Bereits im März hatte der damalige Sozialstadtrat Falko Liecke den Leitfaden zum Umgang mit Obdachlosigkeit herausgebracht. In dem 22-seitigen Dokument wird „unfreiwillige Obdachlosigkeit“ unter anderem als „Beeinträchtigung der öffentlichen Sicherheit“ definiert.

Das Bezirksamt müsse in derartigen Fällen tätig werden und den Menschen dabei helfen, eine geeignete Unterkunft zu finden, heißt es weiter. Dazu listete der Leitfaden auch die Rückkehr betroffener Menschen in ihre Herkunftsländer auf. „Ein mittelloser Verbleib in Deutschland ist aus Gründen der öffentlichen Sicherheit und Ordnung zu vermeiden“, heißt es in dem Leitfaden.

Außerdem führt die Broschüre Orte an, an denen obdachlose Menschen nicht (mehr) campieren sollen: Dazu zählen etwa die Friedhöfe, aber auch Spielplätze und das Gelände sowie die direkte Umgebung von Kitas und Schulen. Grüne und Linke hatten den Leitfaden in der Bezirksverordnetenversammlung scharf kritisiert und sprachen unter anderem von einem „zivilisatorischen Armutszeugnis“.
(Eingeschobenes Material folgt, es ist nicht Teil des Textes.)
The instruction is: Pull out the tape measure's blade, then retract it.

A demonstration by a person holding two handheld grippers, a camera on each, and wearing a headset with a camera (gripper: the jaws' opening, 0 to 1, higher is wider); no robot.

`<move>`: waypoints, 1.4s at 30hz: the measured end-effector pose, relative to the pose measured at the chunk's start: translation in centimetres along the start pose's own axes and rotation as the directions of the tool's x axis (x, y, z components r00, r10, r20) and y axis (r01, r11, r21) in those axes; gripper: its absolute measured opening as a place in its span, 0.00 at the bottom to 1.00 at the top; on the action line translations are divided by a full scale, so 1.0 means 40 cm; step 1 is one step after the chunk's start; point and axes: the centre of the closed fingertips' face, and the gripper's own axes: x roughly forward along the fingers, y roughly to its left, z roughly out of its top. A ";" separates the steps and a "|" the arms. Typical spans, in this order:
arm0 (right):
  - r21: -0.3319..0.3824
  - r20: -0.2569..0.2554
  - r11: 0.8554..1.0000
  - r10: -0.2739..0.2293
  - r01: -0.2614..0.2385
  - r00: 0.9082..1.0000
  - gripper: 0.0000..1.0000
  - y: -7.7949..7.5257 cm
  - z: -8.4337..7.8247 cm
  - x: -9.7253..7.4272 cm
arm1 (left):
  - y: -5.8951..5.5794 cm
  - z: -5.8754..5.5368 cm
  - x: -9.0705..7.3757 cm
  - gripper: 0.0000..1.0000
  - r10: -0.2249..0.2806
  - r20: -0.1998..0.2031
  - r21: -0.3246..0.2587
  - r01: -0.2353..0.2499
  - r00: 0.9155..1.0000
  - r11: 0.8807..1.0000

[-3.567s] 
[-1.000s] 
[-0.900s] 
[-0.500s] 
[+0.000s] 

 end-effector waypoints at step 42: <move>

Der Armutsbeauftrage des Evangelischen Kirchenkreises, Thomas de Vachroi, kritisierte, dass der Leitfaden „missverständlich“ formuliert sei. Viel dringender als über Camps in Parks müsse darüber diskutiert werden, geeignete Unterkünfte zur Verfügung zu stellen, forderte de Vachroi.